# 2 CPUs with 1 monitor ?



## PrinceHeart (Jul 19, 2006)

Hello all,

Is there any way I can use 2 CPUs with 1 monitor
my config:

1st CPU (presently using)
Intel 865GBF mobo
Intel 3.0GHz with HT
1GB DDR2 RAM
Nvidia 6800Ultra 256MB(AGP)
Iomega SuperDVD
DVD-ROM
80GB X2 Seagate Barracuda HDD
3½ Floppy

2nd CPU(presently in storeroom)
Intel 850GB mobo
Intel 1.7GHz
256MB RD RAM
8MB AGP Graphic Card
CD Writter/DVD-ROM Combo
3½ Floppy

I can get an aditional HDD for the 2nd CPU. Since it got no moneyback value at present, I want to use it up. What i want to do is to connect both CPU and using 1 monitor, and use the 2nd CPU as a backup medium, transferring files/media.

If i can install an OS in the 2nd CPU, then i could keep it as a testing machine + backup source. If not - Just want to use it up for backup.
Even machines gets rusted while in the storeroom. Just want the both CPU to be connected, so i can access both at the same time.

So, if this is possible, kindly help me out.

Thanks.


----------



## bukaida (Jul 19, 2006)

You can do it like this--

Connect the two machines via a crossover cable and two lan cards (one on each machine. ).connect the monitor to the more powerful machine. Configure the network using different ip addresses.While configuring the backup machine, you require to connect your monitor to it only while configuring.Once configured, no monitor will be required in that machine.Once
the machines are configured(write to me if you do not know how to configure them), simply boot these machines (with the only monitor connected to the higher configured machine) and establish the connection from my network place(expecting u r having windows on both).All the informations of the 2nd machine will be available to you and you can have the full control over it. hope this will solve ur problem.
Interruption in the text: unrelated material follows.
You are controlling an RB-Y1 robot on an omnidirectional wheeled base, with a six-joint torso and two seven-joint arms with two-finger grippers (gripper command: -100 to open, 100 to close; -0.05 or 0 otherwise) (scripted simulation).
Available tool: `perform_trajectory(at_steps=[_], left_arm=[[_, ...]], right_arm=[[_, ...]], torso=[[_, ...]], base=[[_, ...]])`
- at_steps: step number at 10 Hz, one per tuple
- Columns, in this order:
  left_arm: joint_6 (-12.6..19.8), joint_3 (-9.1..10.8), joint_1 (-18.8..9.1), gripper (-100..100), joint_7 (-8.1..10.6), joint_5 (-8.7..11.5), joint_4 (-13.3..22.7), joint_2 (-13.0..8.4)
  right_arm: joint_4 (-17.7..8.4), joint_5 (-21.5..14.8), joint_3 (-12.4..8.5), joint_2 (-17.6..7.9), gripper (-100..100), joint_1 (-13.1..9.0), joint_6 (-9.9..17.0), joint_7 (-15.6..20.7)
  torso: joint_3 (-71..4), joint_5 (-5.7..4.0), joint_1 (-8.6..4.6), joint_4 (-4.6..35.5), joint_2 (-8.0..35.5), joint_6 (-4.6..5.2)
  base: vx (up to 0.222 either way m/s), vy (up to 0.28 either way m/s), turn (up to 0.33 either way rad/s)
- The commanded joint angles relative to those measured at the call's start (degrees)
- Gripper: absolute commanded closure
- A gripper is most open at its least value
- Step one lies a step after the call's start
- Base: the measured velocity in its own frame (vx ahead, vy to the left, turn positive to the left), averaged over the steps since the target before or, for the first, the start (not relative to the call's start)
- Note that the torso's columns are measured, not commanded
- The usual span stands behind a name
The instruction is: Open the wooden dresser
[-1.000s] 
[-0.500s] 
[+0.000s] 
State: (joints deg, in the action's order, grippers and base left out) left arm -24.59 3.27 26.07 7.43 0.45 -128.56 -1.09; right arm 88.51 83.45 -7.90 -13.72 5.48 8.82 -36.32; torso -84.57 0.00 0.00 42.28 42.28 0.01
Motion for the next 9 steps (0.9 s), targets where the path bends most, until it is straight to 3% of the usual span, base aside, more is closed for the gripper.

alternatively , the vga 2 to 1 changeover switches are available which can serve your purpose but are costly.as u said u donot want to invest more in your old machine, the first solution will be more suitable for u.


----------



## PrinceHeart (Jul 19, 2006)

okkk.. 

So i have to get a new HDD and install windows XP on the 2nd CPU too, same as my 1st CPU. And  buy a new lan card also. Well is installing windows on the 2nd CPU really required ? That will atleast waste 1GB of hard disk space.

Well and what happen when i have power off the 2nd CPU ? Since the monitor is not connected to 2nd CPU, i can't see the desktop right ? Not to say the mouse/keyboard even. hmmm..

I want to run 2 CPUs at the same time, so i can access both at the same time with 1 monitor/mouse/keyboard while working on my present CPU(1st) and going in/out of the old CPU(2nd) for file transfers at any time.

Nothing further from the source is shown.